Tree vigor is often used as a covariate when tree mortality is predicted from tree growth in tropical forest dynamic models, but it is rarely explicitly accounted for in a coherent modeling framework. We quantify tree vigor at the individual tree level, based on the difference between expected and observed growth. The available methods to join nonlinear tree growth and mortality processes are not commonly used by forest ecologists so that we develop an inference methodology based on an MCMC approach, allowing us to sample the parameters of the growth and mortality model according to their posterior distribution using the joint model likelihood. We apply our framework to a set of data on the 20-year dynamics of a forest in Paracou, French Guiana, taking advantage of functional trait-based growth and mortality models already developed independently.
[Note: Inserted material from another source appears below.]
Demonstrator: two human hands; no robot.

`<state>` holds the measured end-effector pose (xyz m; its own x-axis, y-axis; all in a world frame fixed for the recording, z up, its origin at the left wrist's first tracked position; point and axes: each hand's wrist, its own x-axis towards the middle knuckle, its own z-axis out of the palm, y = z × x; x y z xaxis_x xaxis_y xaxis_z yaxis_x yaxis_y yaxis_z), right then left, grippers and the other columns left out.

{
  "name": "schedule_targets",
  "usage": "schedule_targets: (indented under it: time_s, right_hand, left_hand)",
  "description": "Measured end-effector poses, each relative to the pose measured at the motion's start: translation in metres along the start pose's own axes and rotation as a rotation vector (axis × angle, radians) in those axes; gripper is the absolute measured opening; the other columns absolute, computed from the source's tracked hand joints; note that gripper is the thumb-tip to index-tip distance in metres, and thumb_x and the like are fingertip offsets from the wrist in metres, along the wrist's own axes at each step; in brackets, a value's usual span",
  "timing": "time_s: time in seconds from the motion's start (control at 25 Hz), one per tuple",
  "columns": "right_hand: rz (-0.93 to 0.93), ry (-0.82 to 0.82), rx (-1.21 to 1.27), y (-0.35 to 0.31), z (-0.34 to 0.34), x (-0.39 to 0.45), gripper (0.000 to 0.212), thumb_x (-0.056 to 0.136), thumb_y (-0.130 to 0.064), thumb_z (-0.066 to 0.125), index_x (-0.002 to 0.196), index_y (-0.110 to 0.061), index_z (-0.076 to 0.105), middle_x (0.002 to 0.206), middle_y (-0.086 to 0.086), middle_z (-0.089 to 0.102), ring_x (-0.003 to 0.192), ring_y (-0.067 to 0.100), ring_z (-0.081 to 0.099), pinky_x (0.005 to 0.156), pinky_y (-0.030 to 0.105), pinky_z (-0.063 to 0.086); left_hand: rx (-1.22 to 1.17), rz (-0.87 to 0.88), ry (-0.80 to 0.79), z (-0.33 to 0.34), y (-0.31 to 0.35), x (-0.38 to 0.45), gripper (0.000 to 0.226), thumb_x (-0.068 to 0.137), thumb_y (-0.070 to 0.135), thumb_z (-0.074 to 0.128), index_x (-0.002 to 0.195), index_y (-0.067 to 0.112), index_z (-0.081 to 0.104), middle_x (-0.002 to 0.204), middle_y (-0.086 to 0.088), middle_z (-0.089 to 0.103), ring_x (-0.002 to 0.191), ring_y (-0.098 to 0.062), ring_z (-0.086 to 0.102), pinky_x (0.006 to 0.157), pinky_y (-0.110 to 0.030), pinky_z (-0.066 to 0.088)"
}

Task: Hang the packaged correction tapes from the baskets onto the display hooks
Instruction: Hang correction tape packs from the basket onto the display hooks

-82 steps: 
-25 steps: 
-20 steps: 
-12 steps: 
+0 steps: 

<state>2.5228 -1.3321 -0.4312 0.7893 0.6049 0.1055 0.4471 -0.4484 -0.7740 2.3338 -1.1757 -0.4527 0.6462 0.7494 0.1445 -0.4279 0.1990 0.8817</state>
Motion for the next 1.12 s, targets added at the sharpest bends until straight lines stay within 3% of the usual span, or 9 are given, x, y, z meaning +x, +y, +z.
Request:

Our results showed that growth and mortality are intimately linked and that the vigor estimator is an essential predictor of mortality, highlighting that trees growing more than expected have a far lower probability of dying. Our joint model methodology is sufficiently generic to be used to join two longitudinal and punctual linked processes and thus may be applied to a wide range of growth and mortality models. In the context of global changes, such joint models are urgently needed in tropical forests to analyze, and then predict, the effects of the ongoing changes on the tree dynamics in hyperdiverse tropical forests.